From the bottom of the shopping basket Nina extracted a small plastic bag.
‘Late Friday night, i.e., tomorrow. I expect you can both hardly wait. Well, you can have your honeymoon on Saturday night. Here, I’ve brought you the book about Leibowitz. You ran away and left it on the rug. What’s going to become of you, Fima? Just look at yourself.’
And indeed Fima had omitted to tuck his shirt-tail in after Annette, and the bottom of his yellowing flannel vest was showing below the chunky sweater.

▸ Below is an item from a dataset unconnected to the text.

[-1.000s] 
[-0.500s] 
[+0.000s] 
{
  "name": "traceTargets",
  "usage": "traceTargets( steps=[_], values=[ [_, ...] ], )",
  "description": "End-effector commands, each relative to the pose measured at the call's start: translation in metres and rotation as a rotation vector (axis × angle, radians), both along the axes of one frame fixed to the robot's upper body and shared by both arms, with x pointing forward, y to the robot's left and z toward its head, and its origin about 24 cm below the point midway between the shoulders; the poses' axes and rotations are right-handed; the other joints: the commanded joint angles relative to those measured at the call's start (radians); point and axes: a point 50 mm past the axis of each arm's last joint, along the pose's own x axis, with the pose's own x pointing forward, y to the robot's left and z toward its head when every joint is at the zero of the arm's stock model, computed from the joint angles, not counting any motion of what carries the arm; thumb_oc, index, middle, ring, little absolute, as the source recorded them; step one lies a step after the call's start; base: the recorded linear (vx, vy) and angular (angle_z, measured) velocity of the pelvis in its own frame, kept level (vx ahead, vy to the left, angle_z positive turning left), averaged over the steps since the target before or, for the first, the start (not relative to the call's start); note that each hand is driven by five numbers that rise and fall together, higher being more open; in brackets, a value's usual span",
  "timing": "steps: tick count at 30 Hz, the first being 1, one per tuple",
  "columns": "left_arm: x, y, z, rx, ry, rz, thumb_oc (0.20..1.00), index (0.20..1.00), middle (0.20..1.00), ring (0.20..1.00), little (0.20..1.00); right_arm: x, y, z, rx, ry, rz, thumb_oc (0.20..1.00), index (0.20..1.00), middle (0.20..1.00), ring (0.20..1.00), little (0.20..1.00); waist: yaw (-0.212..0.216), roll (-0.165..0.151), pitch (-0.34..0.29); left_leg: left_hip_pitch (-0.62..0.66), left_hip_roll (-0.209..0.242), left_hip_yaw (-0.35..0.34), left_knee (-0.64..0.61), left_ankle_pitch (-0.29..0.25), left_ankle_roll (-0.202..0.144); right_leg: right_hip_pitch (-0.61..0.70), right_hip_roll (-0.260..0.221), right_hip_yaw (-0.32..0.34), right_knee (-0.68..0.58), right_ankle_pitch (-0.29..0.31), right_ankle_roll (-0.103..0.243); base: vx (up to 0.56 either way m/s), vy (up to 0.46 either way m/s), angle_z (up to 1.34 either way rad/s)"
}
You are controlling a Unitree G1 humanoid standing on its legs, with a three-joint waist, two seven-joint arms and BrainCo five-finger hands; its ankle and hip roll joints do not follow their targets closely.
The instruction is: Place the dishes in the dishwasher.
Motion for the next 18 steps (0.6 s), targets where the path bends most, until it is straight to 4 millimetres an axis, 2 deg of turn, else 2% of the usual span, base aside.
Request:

Nina emptied the fridge, ruthlessly throwing out ancient vegetables, tuna, mouldy remains of fossilised cheese, an open sardine tin. She attacked the shelves and dividers with a cloth soaked in detergent. Fima meanwhile buttered several thick slices of the fragrant black Georgian bread she had brought with her, spread them generously with jam, and started munching voraciously. All the while he delivered a brief lecture on the lessons to be learned in Israel from the collapse of the left in England, Scandinavia, and in fact all over northern Europe. Suddenly, in the middle of a sentence, he said in a different voice:
‘Look, Nina. About the night before last. No, it was the night before that. I burst in looking like a half-drowned dog, I talked nonsense, I jumped on top of you, I upset you, and then I ran away without explaining. Now I’m ashamed. I can’t imagine what you must think of me. I just wouldn’t like you to think that I don’t find you attractive or something. It’s not that, Nina. On the contrary. I do, more than ever. I’d simply had a bad day. This just isn’t my week. I have this feeling that I’m not really living. Just existing. Creeping from day to day. Without sense and without desire. There’s a verse in the Psalms: My soul droops with sorrow. That just about sums it up: drooping. Sometimes I have no idea what I’m doing hanging around here like last year’s snow. Coming and going. Writing and crossing out. Filling in forms at the office. Putting my clothes on and taking them off again. Making phone calls. Bothering everybody and driving you all round the bend. Needling my father on purpose. How come there are still people who can stand me? How come you haven’t sent me to Hell yet? Will you teach me how to make amends?’
Nina said:
‘Be quiet, Fima. Just stop talking.’
Meanwhile she arranged the new provisions on the shelves of the now gleaming refrigerator. Her frail shoulders were trembling. From behind she looked to Fima like a small animal trapped in a cage, and he felt tenderly towards for her. Still with her back towards him, she continued:
‘I don’t understand it either. Look. An hour and a half ago, at the office, I suddenly had a feeling that you were in trouble. That something bad had happened to you. Maybe you were ill, lying here all alone in a fever. I tried to call, but you were always engaged. I thought perhaps you’d forgotten to put the receiver back, yet again. I dashed out in the middle of quite an important meeting about an insurance company that’s gone bust, and came running straight to you. Or, rather, I stopped on the way to do some shopping for you, so you wouldn’t starve to death. It’s almost as though Uri and I have adopted you as our child. Except that Uri seems to get a kick out of the game, whereas all I get is depressed. The whole time. Time and again I get this feeling that something terrible has happened to you, and I drop everything and come running. Such a frightening, agonising feeling, as though you were calling out to me from far away: Nina, come quick. There’s no explanation. Do me a favour, Fima; stop stuffing yourself with bread. Look how podgy you’re getting. And anyway, I haven’t got the strength or the inclination right now for your earth-shattering theories about Mitterrand and the British Labour Party. Save it for Uri, for Saturday night. All I want you to say is what’s wrong. What’s happening to you? Something strange is going on that you’re keeping from me. Even stranger than usual. As if you were slightly drugged.’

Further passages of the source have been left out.